Problem to work on: Return, from the data below, each line that contains the word "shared".
*** Opening of Input data ***
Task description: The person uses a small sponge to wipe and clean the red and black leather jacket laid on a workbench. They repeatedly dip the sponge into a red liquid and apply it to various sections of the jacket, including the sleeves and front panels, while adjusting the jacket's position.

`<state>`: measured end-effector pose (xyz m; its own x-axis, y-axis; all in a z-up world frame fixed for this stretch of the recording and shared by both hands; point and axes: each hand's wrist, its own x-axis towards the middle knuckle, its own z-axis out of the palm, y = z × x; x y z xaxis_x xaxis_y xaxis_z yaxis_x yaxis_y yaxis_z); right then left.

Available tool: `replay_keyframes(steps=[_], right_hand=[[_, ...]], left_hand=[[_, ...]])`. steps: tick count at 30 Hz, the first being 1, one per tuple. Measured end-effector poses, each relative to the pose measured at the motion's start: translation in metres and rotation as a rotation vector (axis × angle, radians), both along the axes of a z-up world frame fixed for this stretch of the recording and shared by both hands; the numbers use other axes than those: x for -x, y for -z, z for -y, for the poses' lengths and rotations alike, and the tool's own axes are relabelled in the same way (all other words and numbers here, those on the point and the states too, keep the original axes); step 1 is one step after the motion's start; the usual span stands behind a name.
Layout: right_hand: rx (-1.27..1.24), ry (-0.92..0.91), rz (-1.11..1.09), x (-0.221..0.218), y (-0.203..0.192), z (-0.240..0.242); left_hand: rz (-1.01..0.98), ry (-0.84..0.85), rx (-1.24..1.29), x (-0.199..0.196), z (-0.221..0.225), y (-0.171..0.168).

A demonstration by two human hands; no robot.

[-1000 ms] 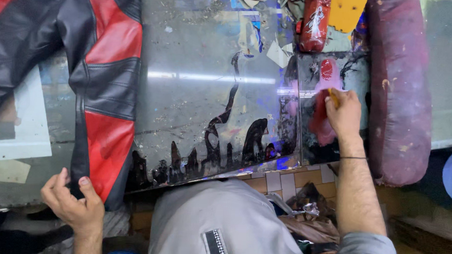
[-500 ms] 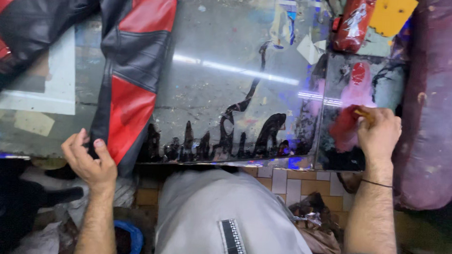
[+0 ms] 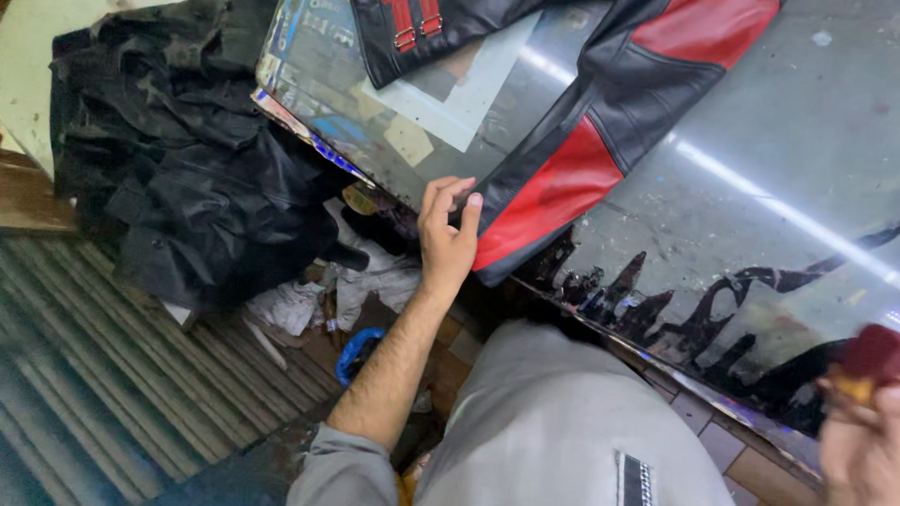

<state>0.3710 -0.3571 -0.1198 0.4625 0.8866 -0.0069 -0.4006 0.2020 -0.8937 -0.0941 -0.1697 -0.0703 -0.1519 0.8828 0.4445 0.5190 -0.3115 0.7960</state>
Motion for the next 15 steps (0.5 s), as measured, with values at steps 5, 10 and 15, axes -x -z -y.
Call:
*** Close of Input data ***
Response below:
`<state>`: measured end-effector pose (xyz m; its own x-axis, y-axis; all in a z-up world frame fixed for this stretch of the recording and shared by both hands; point and axes: each hand's wrist, its own x-axis towards the middle knuckle, its own z-axis out of the palm, y = z × x; x y z xaxis_x xaxis_y xaxis_z yaxis_x yaxis_y yaxis_z); right then left.
Available tool: `replay_keyframes(steps=[_], right_hand=[[_, ...]], left_hand=[[_, ...]])`. steps: tick count at 30 Hz, the first being 1, one per tuple. Measured end-effector poses, each relative to the pose measured at the motion's start: translation in metres and rotation as a rotation vector (axis × angle, radians), both along the axes of a z-up world frame fixed for this stretch of the recording and shared by both hands; the numbers use other axes than those: x for -x, y for -z, z for -y, for the poses' lengths and rotations alike, and the tool's own axes are relabelled in the same way (all other words and numbers here, those on the point and the states too, keep the original axes); step 1 is one step after the motion's start; the usual span stands behind a name.

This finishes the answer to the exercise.